I don’t want to believe it. Phoebe doesn’t trust him fully. Protecting her from him is the reality I’m standing in.
“You done?” Jake asks like he’s the valiant hero of this dramatic scene.
I grind my teeth and then force a smile at Jake. “Never. And if you ever hurt her—”
“Really?” He lets out a laugh of disbelief. “I wouldn’t dare, but you . . .” He canvasses me up and down. “Who knows what you’re capable of?”
A lot.
But not that.
“Jake,” Phoebe warns quietly. “Please, just let him go.”
At the sound of her voice, his posture loosens more, but he hasn’t shifted away from my narrowed gaze. “I’m not keeping him here.”
“Push him in the fountain!” someone jeers.
“Oh my God, no,” Phoebe warns me now. “Rocky.”
Jake doesn’t stop glaring. I’m shooting an everlasting glare back, but I end up raising my hands in surrender. “Not today, folks.”
Some people boo, but I hear a lady call me a bastard for even wanting to push their precious Koning boy in the town’s historical fountain.
As much as I’d love to lightly drown him, I can’t have his family rallying behind him and trying to charge me with assault. So without another word, I just leave the fake couple to do their fake thing, and I return to Hailey and her half-carved pumpkin feeling no better than before.
Thirty
Phoebe
A lump lodges in my throat as I watch Rocky depart like a dark, ominous cloud. Every part of me craves to run after him, to call him back, to share the same torrid air. But I shouldn’t want those things.

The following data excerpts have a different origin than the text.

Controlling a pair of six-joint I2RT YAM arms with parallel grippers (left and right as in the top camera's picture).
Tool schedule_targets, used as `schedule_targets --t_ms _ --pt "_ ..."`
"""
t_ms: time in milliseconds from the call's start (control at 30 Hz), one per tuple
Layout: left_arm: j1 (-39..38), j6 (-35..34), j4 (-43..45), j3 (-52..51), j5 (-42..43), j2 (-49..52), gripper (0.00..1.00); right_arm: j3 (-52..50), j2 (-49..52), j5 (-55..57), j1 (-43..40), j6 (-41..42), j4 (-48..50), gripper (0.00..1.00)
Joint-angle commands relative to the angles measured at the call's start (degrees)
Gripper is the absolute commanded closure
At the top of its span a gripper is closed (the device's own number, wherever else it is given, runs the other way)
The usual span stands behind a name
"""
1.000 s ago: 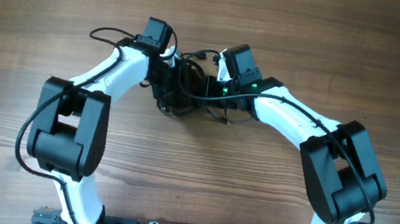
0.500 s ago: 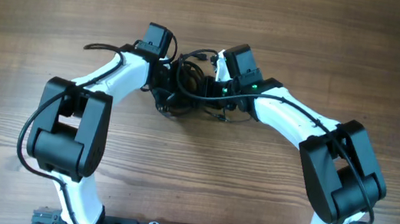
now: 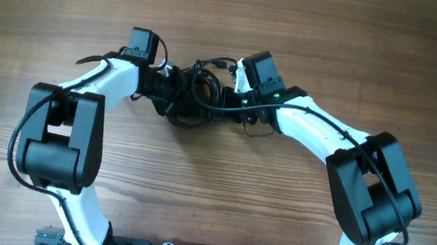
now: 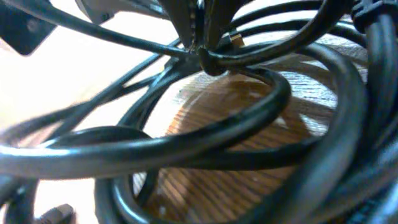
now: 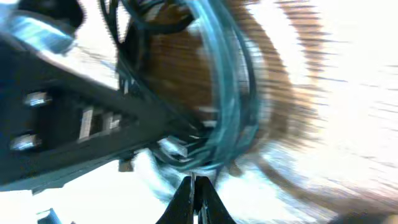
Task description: Untangle cables
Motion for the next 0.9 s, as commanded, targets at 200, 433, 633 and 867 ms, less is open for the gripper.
schedule_targets --t_ms 200,433,633,867 --pt "0.5 13.4 0.7 -0.3 4.9 0.6 0.96 0.0 0.4 -2.8 0.1 -2.9 -0.9 0.81" --pt "0.4 14.4 0.7 -0.3 4.6 0.6 0.96 0.0 0.4 -12.2 -0.1 -1.0 1.7 0.71" --pt "0.4 14.3 0.9 -0.3 4.7 0.6 0.96 0.0 0.3 -12.2 -0.2 3.3 3.2 0.73" --pt "0.3 14.4 0.3 -0.3 6.8 0.6 0.96 0.0 0.4 6.7 2.4 6.7 2.4 0.78"
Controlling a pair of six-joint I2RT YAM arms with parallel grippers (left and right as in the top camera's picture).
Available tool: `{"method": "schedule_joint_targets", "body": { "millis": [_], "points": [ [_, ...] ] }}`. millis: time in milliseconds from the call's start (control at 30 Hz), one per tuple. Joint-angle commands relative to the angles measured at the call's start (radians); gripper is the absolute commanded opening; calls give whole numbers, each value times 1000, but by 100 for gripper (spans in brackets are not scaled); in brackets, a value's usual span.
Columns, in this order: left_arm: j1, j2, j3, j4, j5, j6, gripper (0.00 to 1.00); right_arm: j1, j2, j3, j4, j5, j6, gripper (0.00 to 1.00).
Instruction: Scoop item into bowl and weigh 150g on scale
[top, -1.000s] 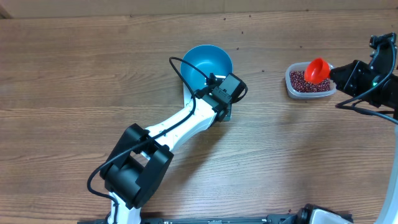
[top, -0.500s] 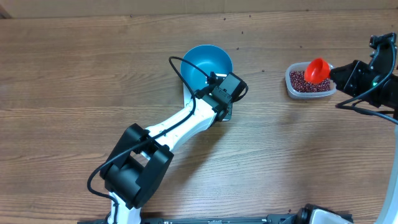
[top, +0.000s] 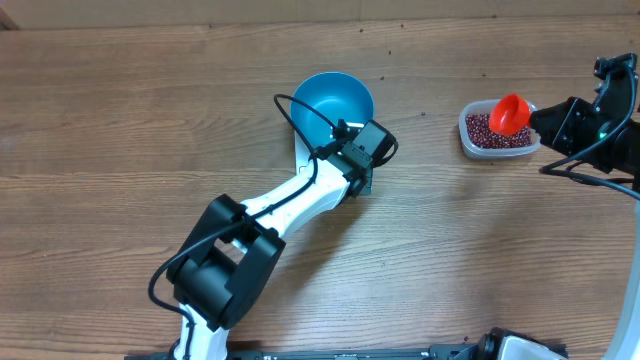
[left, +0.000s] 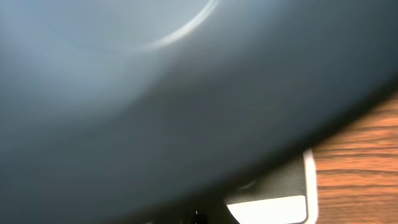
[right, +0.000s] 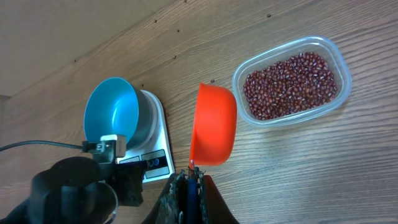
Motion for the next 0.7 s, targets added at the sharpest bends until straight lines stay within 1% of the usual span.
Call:
{"method": "schedule_joint_targets", "body": {
  "millis": [0,667],
  "points": [
    [0,22,-12,3,-20,-16,5,-4,0,20,0,0,-8,4],
    [2,26,-12,6,-33,-17,4,-4,0,20,0,0,-8,4]
  ]
}}
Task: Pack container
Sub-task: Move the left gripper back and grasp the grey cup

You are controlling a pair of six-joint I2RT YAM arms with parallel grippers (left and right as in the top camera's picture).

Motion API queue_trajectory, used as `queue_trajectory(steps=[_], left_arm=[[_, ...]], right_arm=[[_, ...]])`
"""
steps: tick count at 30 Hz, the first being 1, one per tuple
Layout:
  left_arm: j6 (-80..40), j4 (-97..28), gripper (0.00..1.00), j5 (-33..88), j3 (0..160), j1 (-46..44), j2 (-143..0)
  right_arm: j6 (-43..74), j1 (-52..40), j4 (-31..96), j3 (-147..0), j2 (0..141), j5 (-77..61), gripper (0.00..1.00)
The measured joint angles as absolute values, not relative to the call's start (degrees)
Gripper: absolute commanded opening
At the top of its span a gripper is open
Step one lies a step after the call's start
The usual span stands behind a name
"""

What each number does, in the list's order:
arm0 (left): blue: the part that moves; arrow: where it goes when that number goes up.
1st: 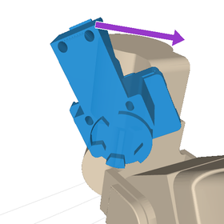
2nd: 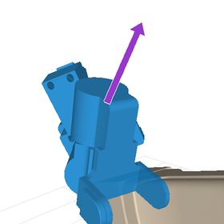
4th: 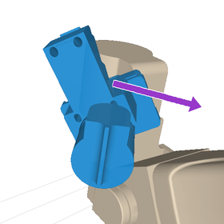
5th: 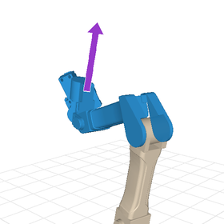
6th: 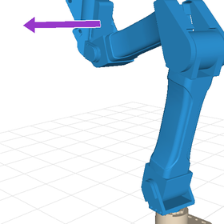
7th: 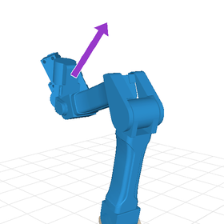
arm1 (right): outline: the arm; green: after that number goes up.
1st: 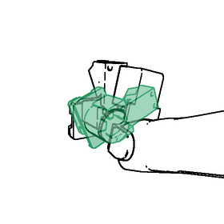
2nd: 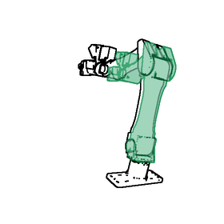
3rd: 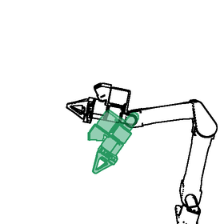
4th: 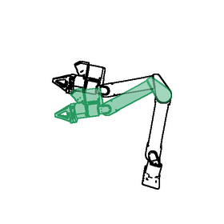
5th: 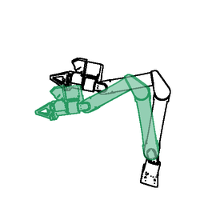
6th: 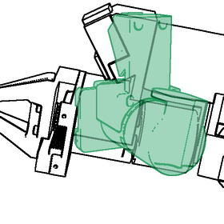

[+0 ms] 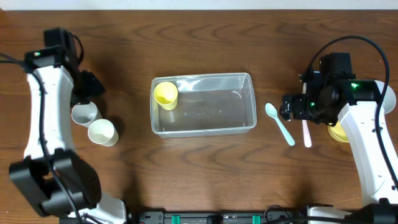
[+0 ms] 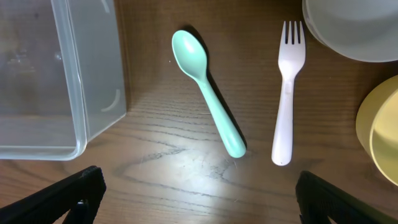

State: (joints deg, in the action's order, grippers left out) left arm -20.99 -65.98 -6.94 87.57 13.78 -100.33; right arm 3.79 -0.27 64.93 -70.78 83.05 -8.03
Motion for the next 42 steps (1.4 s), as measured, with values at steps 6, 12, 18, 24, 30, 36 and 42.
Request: queue_trajectory(steps=[6,12,18,24,30,36,42], left_arm=[[-21.0,-62.5,0.83,-6.5,84.8,13.8,-105.8],[-21.0,-61.0,0.83,-6.4,84.8,13.8,-109.7],[-20.9,-60.4,0.51,-6.4,84.8,13.8,-111.8],[-21.2,-59.5,0.29,-6.3,84.8,13.8,-111.8],[-21.0,-59.4,0.09,-6.4,84.8,13.8,-111.8],[-20.9,-59.4,0.06,-6.4,84.8,13.8,-111.8],[-19.8,-58.6,0.06,-6.4,84.8,13.8,-111.8]], right_arm=[[3.8,-0.3,64.9,-70.8,83.0,-8.0,0.99],[3.8,-0.3,65.4,-70.8,83.0,-8.0,0.99],[3.8,-0.3,65.4,-70.8,83.0,-8.0,0.99],[3.8,-0.3,65.5,-70.8,83.0,-8.0,0.99],[3.8,-0.3,65.5,-70.8,83.0,-8.0,0.99],[3.8,-0.3,65.5,-70.8,83.0,-8.0,0.99],[3.8,-0.3,65.6,-70.8,83.0,-8.0,0.99]])
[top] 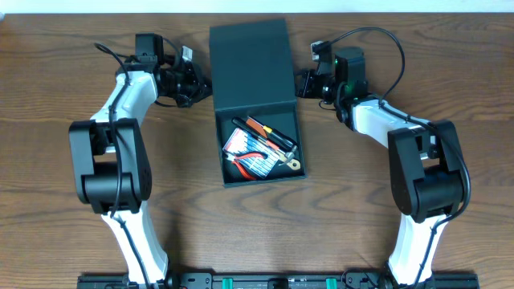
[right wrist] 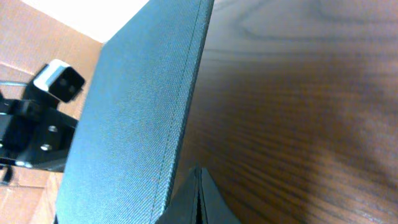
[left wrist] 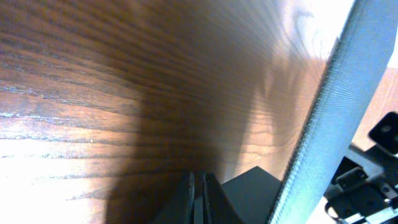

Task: Pack container
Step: 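Push the lid forward with both grippers to close it over the box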

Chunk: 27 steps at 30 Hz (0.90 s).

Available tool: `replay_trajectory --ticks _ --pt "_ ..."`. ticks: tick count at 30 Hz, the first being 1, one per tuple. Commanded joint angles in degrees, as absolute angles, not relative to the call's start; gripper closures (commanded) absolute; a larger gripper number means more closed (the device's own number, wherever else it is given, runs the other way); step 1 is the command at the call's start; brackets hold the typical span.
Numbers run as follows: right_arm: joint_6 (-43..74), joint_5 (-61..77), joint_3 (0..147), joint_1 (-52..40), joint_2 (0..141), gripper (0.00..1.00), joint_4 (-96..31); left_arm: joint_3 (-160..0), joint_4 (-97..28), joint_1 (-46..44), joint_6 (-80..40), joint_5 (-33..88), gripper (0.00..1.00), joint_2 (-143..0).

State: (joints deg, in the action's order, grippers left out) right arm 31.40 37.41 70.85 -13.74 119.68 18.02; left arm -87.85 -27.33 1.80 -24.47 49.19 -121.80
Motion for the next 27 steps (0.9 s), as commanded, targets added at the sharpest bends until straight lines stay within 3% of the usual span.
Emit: replay_trajectory --ticks 1,15,27 --pt "27.49 40.53 71.96 -15.42 114.30 0.99 18.87 -89.12 -27.86 0.56 -20.14 48.71 0.94 -118.02" --pt "23.35 40.56 71.96 -15.42 108.73 0.99 15.59 -89.14 -29.98 0.56 -19.49 48.82 0.94 -116.55" --pt "17.23 37.50 71.96 -15.46 100.82 0.99 -3.84 -89.12 -40.05 1.58 -13.26 42.92 0.94 -108.36"
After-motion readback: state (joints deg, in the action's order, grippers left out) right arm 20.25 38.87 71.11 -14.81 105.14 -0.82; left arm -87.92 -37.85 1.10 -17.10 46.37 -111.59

It’ll only fuel the town’s obsessions with this warped love triangle—and to be frank, it’s already chaos.
Judgy eyes.
Gossipy whispers.
They still linger after Rocky is gone.
Face hot, I take a short breath. Within this chaos, I’ve gained a semblance of a social standing that I can wedge my feet on. Jake is my boyfriend. People are starting to sympathize with me, and I’ve even been summoned to a future Koning family dinner. Which I’m told is the equivalent of being handed a golden ticket to the chocolate factory.

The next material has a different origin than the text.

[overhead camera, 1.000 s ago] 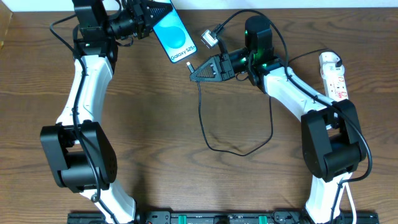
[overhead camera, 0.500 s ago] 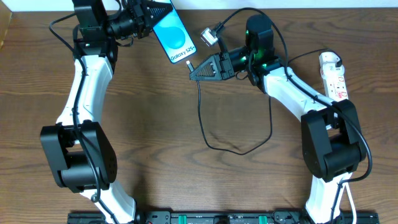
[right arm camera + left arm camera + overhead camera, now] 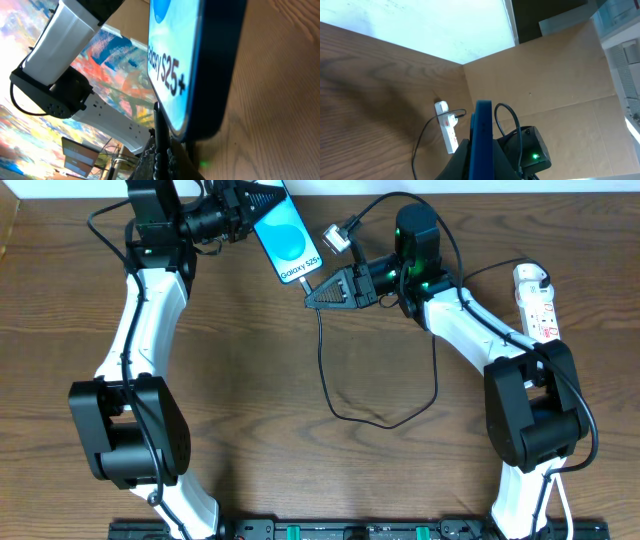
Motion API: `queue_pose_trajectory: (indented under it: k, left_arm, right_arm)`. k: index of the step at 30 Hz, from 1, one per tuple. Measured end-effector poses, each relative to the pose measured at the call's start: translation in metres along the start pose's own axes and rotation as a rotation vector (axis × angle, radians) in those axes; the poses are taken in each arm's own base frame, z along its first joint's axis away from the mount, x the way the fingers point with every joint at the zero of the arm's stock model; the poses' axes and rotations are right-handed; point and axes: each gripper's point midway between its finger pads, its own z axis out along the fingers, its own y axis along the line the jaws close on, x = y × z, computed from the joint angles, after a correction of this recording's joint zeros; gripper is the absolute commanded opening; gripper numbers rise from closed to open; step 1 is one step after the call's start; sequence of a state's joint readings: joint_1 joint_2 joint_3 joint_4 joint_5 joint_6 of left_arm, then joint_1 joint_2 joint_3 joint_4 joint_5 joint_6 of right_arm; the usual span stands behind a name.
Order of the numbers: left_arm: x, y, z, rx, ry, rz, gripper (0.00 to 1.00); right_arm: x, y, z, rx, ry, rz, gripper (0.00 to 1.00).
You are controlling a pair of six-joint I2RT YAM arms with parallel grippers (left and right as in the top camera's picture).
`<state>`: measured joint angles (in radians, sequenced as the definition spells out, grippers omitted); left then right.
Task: Plug charger to phone and switch on socket
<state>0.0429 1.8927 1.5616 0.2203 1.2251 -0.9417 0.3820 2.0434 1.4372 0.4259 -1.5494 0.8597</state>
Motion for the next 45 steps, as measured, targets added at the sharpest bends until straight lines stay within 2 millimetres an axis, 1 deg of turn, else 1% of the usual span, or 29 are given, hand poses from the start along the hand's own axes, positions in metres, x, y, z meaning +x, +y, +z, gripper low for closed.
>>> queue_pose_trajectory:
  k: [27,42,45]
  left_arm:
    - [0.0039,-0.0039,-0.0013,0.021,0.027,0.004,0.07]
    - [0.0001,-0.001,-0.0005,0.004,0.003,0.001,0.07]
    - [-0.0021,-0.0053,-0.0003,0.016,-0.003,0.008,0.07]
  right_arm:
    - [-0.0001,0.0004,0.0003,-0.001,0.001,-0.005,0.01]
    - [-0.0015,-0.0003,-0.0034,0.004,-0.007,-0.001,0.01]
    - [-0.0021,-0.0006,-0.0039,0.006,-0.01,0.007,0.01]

But being summoned feels nothing like a warm welcome. I’m expecting to be grilled and eviscerated. Jake’s mother has been forty feet away all day and hasn’t even said boo to me.

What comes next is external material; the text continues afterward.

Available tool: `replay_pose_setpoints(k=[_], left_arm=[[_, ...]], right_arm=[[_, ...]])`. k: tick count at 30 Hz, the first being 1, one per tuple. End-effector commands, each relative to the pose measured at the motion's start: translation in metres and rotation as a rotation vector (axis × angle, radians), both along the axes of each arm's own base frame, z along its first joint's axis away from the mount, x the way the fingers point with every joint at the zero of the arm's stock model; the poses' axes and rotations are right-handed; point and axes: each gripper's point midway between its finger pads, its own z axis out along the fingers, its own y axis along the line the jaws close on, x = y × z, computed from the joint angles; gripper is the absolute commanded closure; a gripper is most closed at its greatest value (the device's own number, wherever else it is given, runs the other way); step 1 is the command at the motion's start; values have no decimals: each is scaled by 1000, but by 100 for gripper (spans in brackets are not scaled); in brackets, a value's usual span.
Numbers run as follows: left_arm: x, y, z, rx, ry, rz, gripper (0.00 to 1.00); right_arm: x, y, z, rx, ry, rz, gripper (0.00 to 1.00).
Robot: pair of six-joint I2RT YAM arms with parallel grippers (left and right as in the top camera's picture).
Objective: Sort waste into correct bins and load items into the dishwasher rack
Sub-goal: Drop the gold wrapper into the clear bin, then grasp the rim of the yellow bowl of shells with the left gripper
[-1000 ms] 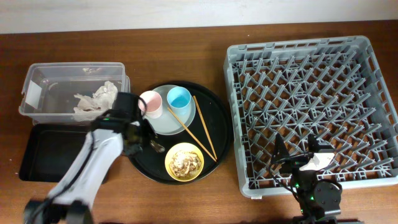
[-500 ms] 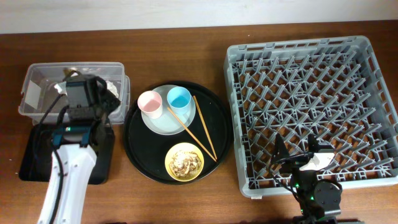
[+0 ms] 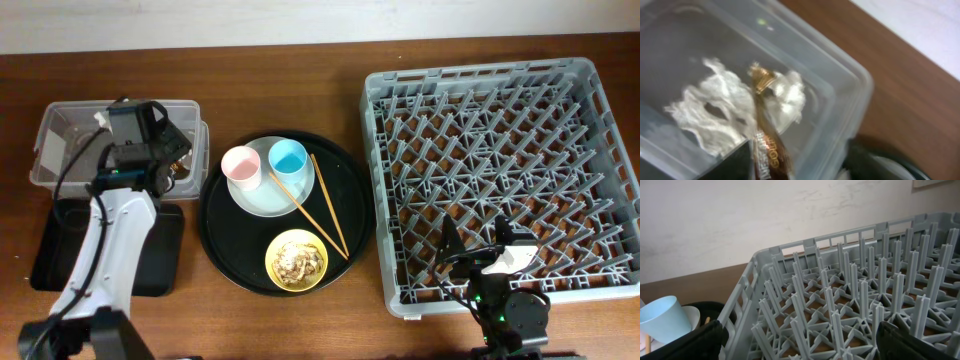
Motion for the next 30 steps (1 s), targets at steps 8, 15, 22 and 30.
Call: replay_pose_setpoints(k=[8,15,22,30], left_arm=[[-91,-180,3,-306,278,-566,93],[-152,-258,-49,-45,463,-800,69],[-180,-289,-83,132,538,-909,67],[-202,-306,-112,187,620,-980,68]], right_arm=[[0,-2,-3,0,6,-9,2],[0,-2,-3,0,6,-9,1],[0,-2,-3,0,6,-9,2],[0,-2,-3,0,6,-9,2]])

Luckily, that’s the coldest invitation I’ve received. Mrs. Kelsey asked me to an afternoon tea with her and her twenty-two-year-old daughter. “You’d make lovely friends,” she told me. I’m aware that I’m just being used because of my proximity to Jake, and being one degree away from town royalty has its perks.
Those benefits make it easier to keep up the charade and sink into my natural role of pretending. At the festival, I’ve maintained full focus on Jake.
Until now.
I’m watching Rocky return to the pumpkin carving table by Hailey and Oliver, and my stomach somersaults while my heart volleys in my chest. It’s a fabricated love triangle, isn’t it? Then why do I feel like there is a real loser? Why don’t I want that person to be Rocky?
It’s impossible to look away from him, even as I sense Jake’s intense side-eye on me.
“You still have feelings for him,” Jake says under his breath.
I’ve always had feelings for him. I punt-kick that thought away and avert my eyes to my empty cup. All my apple cider was chugged in one anxious gulp.
Off my silence, his attention travels across the festival. “Come this way . . .” Jake brings me around the fountain, closer to the cast-iron swan spurting water, and I realize he chose this spot because of the ambient noise. The sound of splashing drowns out our conversation from possible eavesdroppers.
Instinctively, I want to glance at Rocky, but I force myself to concentrate on Jake. What every awesome fake girlfriend would do.
His fingers glide against my elbow before he gently takes my hand in his. It’s featherlight affection that I should try to naturally lean into, but I’m a little stiff. I can see he’s doing it for show anyway. And he’s good at it.
He’s good at pretending. At lying. At hiding something.
It unnerves me that I don’t know more. That information is gridlocked behind a wall that I can’t reach.
Together, we take a seat on the fountain’s brick edge, and most of the town’s gossipmongers stroll away like the show is over. Nothing to see here, people. I swish my cup but remember it’s empty.